• Work instruction:
Where a line holds the word "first", copy that line from the data below.

Data excerpts:
*** Block opens ***

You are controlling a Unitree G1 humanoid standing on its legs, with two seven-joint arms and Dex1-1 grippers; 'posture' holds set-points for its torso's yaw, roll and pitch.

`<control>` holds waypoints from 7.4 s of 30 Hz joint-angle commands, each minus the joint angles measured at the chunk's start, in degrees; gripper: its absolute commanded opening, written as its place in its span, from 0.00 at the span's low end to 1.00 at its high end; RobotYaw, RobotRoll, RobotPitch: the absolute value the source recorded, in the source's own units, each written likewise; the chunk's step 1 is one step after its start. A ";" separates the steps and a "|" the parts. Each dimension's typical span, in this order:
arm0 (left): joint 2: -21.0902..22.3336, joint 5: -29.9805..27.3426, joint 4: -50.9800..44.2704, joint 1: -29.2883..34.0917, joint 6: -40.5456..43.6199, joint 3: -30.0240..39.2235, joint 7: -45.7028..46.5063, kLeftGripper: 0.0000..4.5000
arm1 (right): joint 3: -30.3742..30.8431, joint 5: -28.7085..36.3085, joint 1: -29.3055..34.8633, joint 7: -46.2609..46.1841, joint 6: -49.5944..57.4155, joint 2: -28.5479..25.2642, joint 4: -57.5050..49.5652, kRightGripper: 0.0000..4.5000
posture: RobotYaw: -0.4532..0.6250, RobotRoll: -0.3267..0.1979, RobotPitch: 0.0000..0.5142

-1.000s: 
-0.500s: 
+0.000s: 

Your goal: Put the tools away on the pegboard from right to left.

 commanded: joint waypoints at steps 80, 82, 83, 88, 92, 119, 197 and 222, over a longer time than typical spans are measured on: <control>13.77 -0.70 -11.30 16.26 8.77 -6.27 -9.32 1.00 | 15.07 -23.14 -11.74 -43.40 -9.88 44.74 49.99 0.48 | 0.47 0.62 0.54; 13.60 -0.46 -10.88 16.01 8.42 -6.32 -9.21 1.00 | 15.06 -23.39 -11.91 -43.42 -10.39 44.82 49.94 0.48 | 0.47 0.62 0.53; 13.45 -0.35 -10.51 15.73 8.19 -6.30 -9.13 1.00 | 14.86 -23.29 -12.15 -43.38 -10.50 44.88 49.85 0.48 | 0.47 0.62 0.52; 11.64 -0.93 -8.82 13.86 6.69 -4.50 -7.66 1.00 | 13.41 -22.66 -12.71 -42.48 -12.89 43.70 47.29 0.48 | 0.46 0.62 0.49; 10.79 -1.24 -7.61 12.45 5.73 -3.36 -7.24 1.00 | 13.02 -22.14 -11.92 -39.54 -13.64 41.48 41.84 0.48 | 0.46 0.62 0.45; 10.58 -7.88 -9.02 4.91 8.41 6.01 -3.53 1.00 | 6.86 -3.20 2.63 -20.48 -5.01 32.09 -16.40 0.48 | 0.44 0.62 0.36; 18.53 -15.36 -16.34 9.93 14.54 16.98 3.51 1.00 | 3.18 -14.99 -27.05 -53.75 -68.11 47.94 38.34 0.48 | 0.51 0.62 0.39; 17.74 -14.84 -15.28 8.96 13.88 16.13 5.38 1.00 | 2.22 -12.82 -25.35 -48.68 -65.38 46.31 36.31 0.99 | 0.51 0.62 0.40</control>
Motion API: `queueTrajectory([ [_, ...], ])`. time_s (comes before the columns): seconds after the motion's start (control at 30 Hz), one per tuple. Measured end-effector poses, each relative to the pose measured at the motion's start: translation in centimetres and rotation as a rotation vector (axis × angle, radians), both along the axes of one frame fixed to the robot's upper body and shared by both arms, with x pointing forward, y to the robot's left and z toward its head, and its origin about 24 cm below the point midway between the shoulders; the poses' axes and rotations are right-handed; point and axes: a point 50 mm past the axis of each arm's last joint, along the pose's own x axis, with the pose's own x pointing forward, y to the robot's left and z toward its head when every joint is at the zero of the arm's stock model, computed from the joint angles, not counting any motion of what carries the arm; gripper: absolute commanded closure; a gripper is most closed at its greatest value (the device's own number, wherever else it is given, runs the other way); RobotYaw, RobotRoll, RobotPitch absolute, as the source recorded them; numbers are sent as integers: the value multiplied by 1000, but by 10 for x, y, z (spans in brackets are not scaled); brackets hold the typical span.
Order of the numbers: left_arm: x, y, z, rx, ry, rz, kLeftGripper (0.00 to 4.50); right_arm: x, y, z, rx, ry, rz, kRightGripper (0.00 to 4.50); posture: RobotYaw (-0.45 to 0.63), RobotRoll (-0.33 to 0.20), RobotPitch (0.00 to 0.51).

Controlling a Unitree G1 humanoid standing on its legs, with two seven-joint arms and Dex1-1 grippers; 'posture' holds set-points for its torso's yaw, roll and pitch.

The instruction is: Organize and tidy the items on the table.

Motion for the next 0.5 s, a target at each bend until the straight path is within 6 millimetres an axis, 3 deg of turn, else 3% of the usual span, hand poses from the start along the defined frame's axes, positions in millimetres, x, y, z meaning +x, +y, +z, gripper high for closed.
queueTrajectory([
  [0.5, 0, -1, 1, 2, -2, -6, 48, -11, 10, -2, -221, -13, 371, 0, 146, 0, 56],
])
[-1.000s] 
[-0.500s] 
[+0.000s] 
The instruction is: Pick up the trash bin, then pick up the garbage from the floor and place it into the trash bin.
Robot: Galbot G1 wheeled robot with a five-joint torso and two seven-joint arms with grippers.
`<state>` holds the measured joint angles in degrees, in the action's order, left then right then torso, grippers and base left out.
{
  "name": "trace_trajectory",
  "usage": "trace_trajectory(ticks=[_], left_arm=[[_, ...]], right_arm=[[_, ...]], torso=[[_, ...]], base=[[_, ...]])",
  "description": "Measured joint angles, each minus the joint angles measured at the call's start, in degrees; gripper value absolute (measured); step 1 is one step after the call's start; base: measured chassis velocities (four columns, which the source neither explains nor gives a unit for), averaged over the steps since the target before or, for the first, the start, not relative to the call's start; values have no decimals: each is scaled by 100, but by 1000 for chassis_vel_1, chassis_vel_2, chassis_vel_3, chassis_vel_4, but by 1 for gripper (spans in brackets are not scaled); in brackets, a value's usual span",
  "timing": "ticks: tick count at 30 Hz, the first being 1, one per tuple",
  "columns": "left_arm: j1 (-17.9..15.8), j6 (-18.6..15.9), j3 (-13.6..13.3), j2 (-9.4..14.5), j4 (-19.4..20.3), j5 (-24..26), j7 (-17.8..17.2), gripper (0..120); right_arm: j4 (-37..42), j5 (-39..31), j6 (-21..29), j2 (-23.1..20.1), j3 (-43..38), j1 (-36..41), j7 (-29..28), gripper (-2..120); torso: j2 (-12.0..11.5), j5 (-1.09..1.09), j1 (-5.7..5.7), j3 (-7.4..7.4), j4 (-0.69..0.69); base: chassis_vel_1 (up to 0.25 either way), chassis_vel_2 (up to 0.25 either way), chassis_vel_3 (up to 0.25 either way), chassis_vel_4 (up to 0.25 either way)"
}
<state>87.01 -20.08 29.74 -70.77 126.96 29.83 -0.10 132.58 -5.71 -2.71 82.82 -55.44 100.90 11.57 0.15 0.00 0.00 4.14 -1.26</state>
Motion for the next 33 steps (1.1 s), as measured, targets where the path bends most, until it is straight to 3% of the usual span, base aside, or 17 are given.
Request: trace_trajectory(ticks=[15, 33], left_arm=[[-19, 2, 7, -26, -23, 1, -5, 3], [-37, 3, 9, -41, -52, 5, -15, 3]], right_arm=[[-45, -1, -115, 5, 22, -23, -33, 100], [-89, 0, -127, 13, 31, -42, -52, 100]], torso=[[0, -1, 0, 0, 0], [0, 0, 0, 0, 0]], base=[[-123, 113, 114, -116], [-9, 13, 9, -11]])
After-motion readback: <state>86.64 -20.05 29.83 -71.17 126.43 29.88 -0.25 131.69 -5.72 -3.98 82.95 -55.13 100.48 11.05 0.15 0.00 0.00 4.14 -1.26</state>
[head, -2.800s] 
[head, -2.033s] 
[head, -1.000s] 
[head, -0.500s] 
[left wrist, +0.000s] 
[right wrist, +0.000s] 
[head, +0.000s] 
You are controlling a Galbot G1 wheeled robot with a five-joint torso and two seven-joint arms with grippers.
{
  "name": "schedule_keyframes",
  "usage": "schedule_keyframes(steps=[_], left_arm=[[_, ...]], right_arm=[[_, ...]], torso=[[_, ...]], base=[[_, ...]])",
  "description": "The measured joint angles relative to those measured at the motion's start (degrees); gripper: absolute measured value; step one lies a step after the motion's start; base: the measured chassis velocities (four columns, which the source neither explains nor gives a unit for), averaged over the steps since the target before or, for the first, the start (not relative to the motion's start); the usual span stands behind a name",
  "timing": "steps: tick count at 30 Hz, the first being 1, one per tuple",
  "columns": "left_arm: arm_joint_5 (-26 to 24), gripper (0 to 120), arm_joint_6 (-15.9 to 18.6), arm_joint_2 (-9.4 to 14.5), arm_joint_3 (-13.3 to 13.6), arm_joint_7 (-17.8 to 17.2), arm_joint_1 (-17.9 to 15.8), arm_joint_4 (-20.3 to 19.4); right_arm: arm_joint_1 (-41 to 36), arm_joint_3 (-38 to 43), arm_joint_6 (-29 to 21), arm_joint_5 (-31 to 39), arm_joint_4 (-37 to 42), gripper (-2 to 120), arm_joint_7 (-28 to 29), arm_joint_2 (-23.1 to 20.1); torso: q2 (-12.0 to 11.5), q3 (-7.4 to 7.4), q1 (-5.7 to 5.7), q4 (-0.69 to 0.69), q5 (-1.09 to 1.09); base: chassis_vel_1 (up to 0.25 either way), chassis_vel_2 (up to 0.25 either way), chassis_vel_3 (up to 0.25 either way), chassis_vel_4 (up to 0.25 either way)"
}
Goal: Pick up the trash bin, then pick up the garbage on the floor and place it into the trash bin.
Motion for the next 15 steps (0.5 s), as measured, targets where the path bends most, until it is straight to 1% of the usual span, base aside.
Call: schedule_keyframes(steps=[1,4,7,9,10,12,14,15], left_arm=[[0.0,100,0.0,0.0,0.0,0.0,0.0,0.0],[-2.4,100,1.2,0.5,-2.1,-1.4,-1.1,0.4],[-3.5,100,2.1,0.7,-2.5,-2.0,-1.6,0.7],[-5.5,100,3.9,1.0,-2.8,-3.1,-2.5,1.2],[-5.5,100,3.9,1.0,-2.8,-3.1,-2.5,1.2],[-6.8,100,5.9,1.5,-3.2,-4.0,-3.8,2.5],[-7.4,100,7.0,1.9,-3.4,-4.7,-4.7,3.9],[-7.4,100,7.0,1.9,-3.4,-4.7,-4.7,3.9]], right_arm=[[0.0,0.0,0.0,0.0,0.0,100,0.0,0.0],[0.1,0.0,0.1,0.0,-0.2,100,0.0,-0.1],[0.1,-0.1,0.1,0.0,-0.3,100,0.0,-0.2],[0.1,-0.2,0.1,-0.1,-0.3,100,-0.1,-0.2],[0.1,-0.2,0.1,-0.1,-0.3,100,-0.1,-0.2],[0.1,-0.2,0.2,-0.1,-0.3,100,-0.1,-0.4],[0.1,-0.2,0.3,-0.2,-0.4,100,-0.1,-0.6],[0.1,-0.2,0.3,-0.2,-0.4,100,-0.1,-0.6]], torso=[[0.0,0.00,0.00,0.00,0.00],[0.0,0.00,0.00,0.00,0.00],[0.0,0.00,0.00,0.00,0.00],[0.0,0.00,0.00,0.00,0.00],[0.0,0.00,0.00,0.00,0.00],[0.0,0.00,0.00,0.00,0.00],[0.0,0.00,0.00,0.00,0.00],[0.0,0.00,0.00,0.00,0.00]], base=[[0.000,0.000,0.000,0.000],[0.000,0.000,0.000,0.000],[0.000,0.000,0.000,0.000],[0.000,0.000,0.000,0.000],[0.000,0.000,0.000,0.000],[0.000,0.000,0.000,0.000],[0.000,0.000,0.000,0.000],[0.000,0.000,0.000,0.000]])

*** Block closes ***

• Expected answer:
  "description": "Measured joint angles, each minus the joint angles measured at the call's start, in degrees; gripper value absolute (measured); step 1 is one step after the call's start; base: measured chassis velocities (four columns, which the source neither explains nor gives a unit for), averaged over the steps since the target before or, for the first, the start, not relative to the call's start; values have no decimals: each is scaled by 100, but by 1000 for chassis_vel_1, chassis_vel_2, chassis_vel_3, chassis_vel_4, but by 1 for gripper (spans in brackets are not scaled); in brackets, a value's usual span",
  "timing": "ticks: tick count at 30 Hz, the first being 1, one per tuple",
  "description": "The measured joint angles relative to those measured at the motion's start (degrees); gripper: absolute measured value; step one lies a step after the motion's start; base: the measured chassis velocities (four columns, which the source neither explains nor gives a unit for), averaged over the steps since the target before or, for the first, the start (not relative to the motion's start); the usual span stands behind a name",
  "timing": "steps: tick count at 30 Hz, the first being 1, one per tuple",

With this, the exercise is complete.